In 2001, while she and her Dutch husband were living in the Netherlands, Hunt-Broersma was diagnosed with Ewing’s sarcoma, a rare cancer more commonly seen in children. Overnight, a bulge the size of a golf ball appeared on an old scar that had become tender. A biopsy confirmed the worst, and within weeks his leg was amputated below the knee.
“The biggest challenge was accepting that part of my body was missing,” she said. (She’s since made peace with it: her favorite t-shirt reads “A zombie chewed it up.”)
Until five years ago, she was not athletic at all, but getting started was expensive. Carbon fiber blades designed to work cost around $10,000 and are not covered by health insurance. Survivors of the 2013 Boston Marathon bombing, which killed three spectators and injured 260 others, faced the same problem as they sought to turn their lives around.
“Running has really changed my life,” she said. “It helped me accept myself as an amputee. It gave me a sense of freedom. I fell in love with the process of pushing my body further just to see what I could do.
Subsequent marathons led to ultra running over long distances, including a 100-mile (160 kilometer) race. So when Hunt-Broersma learned that Alyssa Amos Clark, an able-bodied runner from Bennington, Vermont, had run the marathon distance 95 days in a row in 2000, an idea was born: she would do 100. That plan was foiled this week when British runner Kate Jayden ran 101 marathons in as many days, so Hunt-Broersma set a new goal: “Now I’m going for at least 102.”
“I was hoping it would inspire a lot of people to step out of their comfort zone and push a little further,” she said.
She was worried that her stump would become raw and painful, and the first two weeks were difficult. Since then, however, she’s gotten into an enduring rhythm, taking care to ice and massage the stump. When it became swollen, she switched to a running prosthesis with a little more room.
But there were also mental challenges on the road to 102, which began on January 17. On a recent outing, Hunt-Broersma – who averaged just over five hours per marathon – felt close to collapse at 15 miles (24 kilometers). ) and burst into tears. Suddenly, the whole odyssey was in doubt.
“I had a total emotional breakdown. I was like, ‘I just can’t do this. What was I thinking?'” she said. into small goals. Just reach the next kilometer. And then the next.

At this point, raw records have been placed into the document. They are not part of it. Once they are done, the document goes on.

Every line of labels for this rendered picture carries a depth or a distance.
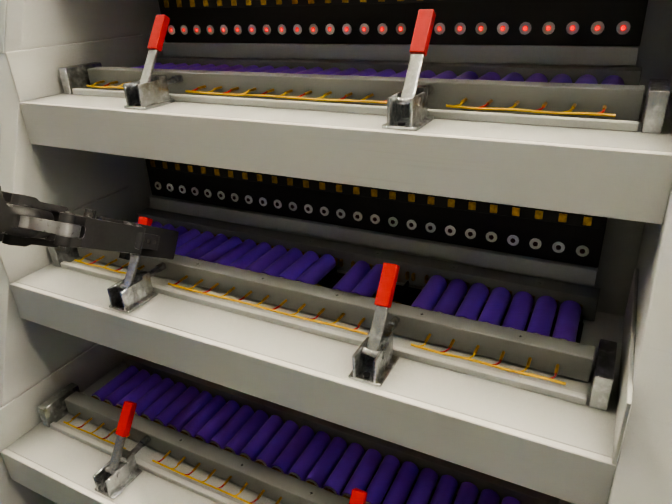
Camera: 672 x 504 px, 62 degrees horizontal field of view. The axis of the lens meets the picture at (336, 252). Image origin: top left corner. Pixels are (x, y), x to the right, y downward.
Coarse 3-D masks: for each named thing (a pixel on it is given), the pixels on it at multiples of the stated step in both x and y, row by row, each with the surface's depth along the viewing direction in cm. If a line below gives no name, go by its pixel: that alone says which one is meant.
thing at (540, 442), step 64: (128, 192) 74; (0, 256) 59; (64, 256) 64; (448, 256) 56; (512, 256) 53; (64, 320) 59; (128, 320) 53; (192, 320) 53; (256, 320) 52; (320, 320) 52; (256, 384) 48; (320, 384) 45; (384, 384) 43; (448, 384) 43; (576, 384) 42; (448, 448) 41; (512, 448) 38; (576, 448) 37
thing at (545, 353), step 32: (96, 256) 64; (224, 288) 57; (256, 288) 54; (288, 288) 53; (320, 288) 52; (352, 320) 50; (416, 320) 47; (448, 320) 47; (480, 352) 45; (512, 352) 44; (544, 352) 43; (576, 352) 42
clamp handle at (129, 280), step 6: (138, 222) 56; (144, 222) 55; (150, 222) 56; (132, 258) 55; (138, 258) 55; (132, 264) 55; (132, 270) 55; (126, 276) 55; (132, 276) 55; (126, 282) 55; (132, 282) 55
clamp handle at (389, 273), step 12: (384, 264) 45; (396, 264) 44; (384, 276) 44; (396, 276) 44; (384, 288) 44; (384, 300) 44; (384, 312) 44; (372, 324) 44; (384, 324) 44; (372, 336) 44; (372, 348) 44
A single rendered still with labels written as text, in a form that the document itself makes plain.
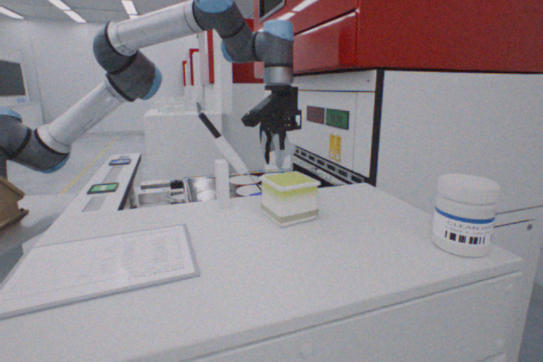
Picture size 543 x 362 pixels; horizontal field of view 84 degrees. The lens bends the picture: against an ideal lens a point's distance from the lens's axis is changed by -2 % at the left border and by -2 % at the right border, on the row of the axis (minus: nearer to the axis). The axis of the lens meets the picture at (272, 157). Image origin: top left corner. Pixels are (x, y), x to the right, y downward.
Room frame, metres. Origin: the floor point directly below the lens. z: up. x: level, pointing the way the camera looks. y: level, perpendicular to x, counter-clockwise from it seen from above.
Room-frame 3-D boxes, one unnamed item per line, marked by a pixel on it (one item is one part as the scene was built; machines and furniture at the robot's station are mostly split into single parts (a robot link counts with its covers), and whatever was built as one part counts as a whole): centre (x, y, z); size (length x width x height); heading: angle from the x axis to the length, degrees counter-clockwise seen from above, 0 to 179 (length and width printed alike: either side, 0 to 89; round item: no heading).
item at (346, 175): (0.90, -0.15, 0.96); 0.44 x 0.01 x 0.02; 19
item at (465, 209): (0.39, -0.26, 1.01); 0.07 x 0.07 x 0.10
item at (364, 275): (0.42, 0.02, 0.89); 0.62 x 0.35 x 0.14; 109
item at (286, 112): (0.81, -0.02, 1.13); 0.09 x 0.08 x 0.12; 125
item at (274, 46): (0.81, -0.01, 1.28); 0.09 x 0.08 x 0.11; 61
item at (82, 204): (0.76, 0.42, 0.89); 0.55 x 0.09 x 0.14; 19
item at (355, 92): (1.07, -0.10, 1.02); 0.82 x 0.03 x 0.40; 19
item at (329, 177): (0.90, -0.14, 0.89); 0.44 x 0.02 x 0.10; 19
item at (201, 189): (0.82, 0.05, 0.90); 0.34 x 0.34 x 0.01; 19
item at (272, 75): (0.81, -0.01, 1.21); 0.08 x 0.08 x 0.05

Her support team consists of her husband and their two young children, but she has also gained a large following on social media.
This week, after recording Marathon #85, well-wishers offered virtual applause. “You just seem to be eating marathons for breakfast,” one person tweeted. “In these dark times, thank you for serving as an inspiration,” another commented.
As she nears the end of her epic quest, Hunt-Broersma hopes she will inspire a singular thought in others, regardless of their own physical challenges:
“You are stronger than you think – and you are capable of so much more.”